To be sure, the Yankees scored fewer runs in 2008 than 2007 not only because they're team OBA and RISP, .369 and .290 respectively in 2007, fell to .342 and .262, respectively, in 2008 but because their opponents' pitching improved as well-- the opponents, in particular, in the AL EAST
THE AL B-EAST
In 2008, the Yankees scored 789 runs in total, 323 of those runs scored against the AL East opponents. In contrast, in 2007, the team scored 420 runs against the same four opponents, and 968 runs in total. I enumerate the break down by team below.
- 2007.................................................2008
- Baltimore -- 107.................................Baltimore-- 91
- Boston -- 93.......................................Boston-- 93
- Tampa-- 133......................................Tampa-- 76
- Toronto-- 87......................................Toronto-- 65
- TOTAL= 420...................................TOTAL= 323
The 97 run decline accounts for approximately 50% of the difference between the Yankees total runs scored in 2007 and 2008. 968 (2007) - 789 (2008) = 179 total run differential. 97/179 = ~54%
In fact, 26% of the total decline in the Yankees RS total over the last year stems from the Yankees' performance against one team, the Rays (47/179). Which is the result one should expect against a Rays pitching staff that dramatically improved from 14th in the AL (5.53 ERA) in 2007 to 2nd in the AL with (3.80 ERA) in 2008.
Add to this the improvement in the Blue Jays staff ERA from its 4.00 ERA in 2007 to its 3.51 ERA in 2008 and together, the Jays and the Rays, pitching staffs explain ~40% of the decline in the Yankees' run production from 2007 to 2008 [47 (rays) + 22 (jays) / 179 (run differential)].
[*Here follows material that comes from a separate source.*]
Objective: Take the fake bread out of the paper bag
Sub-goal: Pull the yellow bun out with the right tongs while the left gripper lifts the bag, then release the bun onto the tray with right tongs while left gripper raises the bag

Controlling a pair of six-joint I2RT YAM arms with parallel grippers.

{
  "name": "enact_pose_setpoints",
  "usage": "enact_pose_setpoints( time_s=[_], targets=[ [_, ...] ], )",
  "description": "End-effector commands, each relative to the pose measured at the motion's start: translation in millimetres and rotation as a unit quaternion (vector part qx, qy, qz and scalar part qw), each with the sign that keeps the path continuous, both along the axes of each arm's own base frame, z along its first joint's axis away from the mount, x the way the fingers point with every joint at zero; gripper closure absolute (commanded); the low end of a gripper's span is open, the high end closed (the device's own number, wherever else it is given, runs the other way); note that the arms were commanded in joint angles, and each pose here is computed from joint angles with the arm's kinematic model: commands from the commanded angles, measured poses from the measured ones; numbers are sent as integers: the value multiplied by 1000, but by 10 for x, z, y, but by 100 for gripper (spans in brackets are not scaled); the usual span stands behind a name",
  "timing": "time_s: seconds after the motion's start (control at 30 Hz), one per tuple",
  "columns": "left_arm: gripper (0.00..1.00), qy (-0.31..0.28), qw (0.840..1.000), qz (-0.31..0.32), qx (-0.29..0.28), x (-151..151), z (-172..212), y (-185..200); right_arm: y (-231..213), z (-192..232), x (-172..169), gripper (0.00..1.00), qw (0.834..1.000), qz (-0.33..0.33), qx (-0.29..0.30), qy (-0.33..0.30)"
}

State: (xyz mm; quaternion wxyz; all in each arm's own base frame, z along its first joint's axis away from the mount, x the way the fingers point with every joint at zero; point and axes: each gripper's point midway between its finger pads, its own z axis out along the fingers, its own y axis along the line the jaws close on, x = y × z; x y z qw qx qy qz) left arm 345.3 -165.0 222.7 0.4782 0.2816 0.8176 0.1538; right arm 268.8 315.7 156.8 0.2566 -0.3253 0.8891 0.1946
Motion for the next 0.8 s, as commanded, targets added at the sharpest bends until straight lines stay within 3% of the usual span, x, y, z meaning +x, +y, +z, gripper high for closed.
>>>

The Orioles and Red Sox pitch staffs' performance, by contrast, varied little from their performances the previous year. The Orioles pitching staff practically duplicated its futility of 2007, a 5.17 ERA, by posting a 5.13 ERA in 2008. The Red Sox staff ERA, meanwhile, stayed about the same as well, declining from 3.87 to 4.01. (The Yankees' staff ERA, on the other hand, improved by about as much, from a 4.49 ERA in 2007 to a 4.30 ERA in 2008). And the Yankees RS totals against the Red Sox in 2007 and 2008 mirror each other, and the RS totals against the Orioles over the two years don't differ much either.
Further illustrating that the decline in Yankees' RS total owe far more to their opponents' improved pitching than their lineup's inadequacies, the Red Sox lineup's experience, in many ways, parallels the Yankees.
In 2008, the Red Sox scored 839 runs, 2nd in the AL. (In 2007, the Red Sox scored 867 runs, 3rd in the AL.) Yet they didn't fare much better this year against the Jays and Rays than the Yankees did. In 2007, the Red Sox scored 113 against Tampa; in 2008, 87. In 2007, the Red Sox scored 91 against the Jays, in 2008, 60.
Three of the top four rotations in the AL (1st Toronto, 2nd Tampa, and 4th Red Sox) are in the AL East. Collectively, the Yankees will play 33% of their games against them.
The first three starters of the Rays' likely 2009 rotation posted the following numbers: Kazmir (3.50 ERA), Shields (3.56 ERA), Garza (3.70 ERA) = 552 innings
The Red Sox: Matsusaka (2.90 ERA), Lester (3.21 ERA), Becket (4.03 ERA)= 552 innings
The Blue Jays: Halliday (2.78 ERA), Litsch (3.58 ERA), and if he stays, Burnett (4.07 ERA)[ if not McGowan (4.53 ERA), by June]= 643 IPs
The Yankees' likely rotation for 2009? If its Wang (4.00 ERA)(200 IP), Mussina and/or Pettitte (4.00 ERA)(200 IP) and if for the remaining 300 IPs they have to rely on Chamberlain (2.76 ERA)(65.1 IP) and Hughes (6.62 ERA)(34 IPs), then in 2009, our post-mortem may very well commence in August.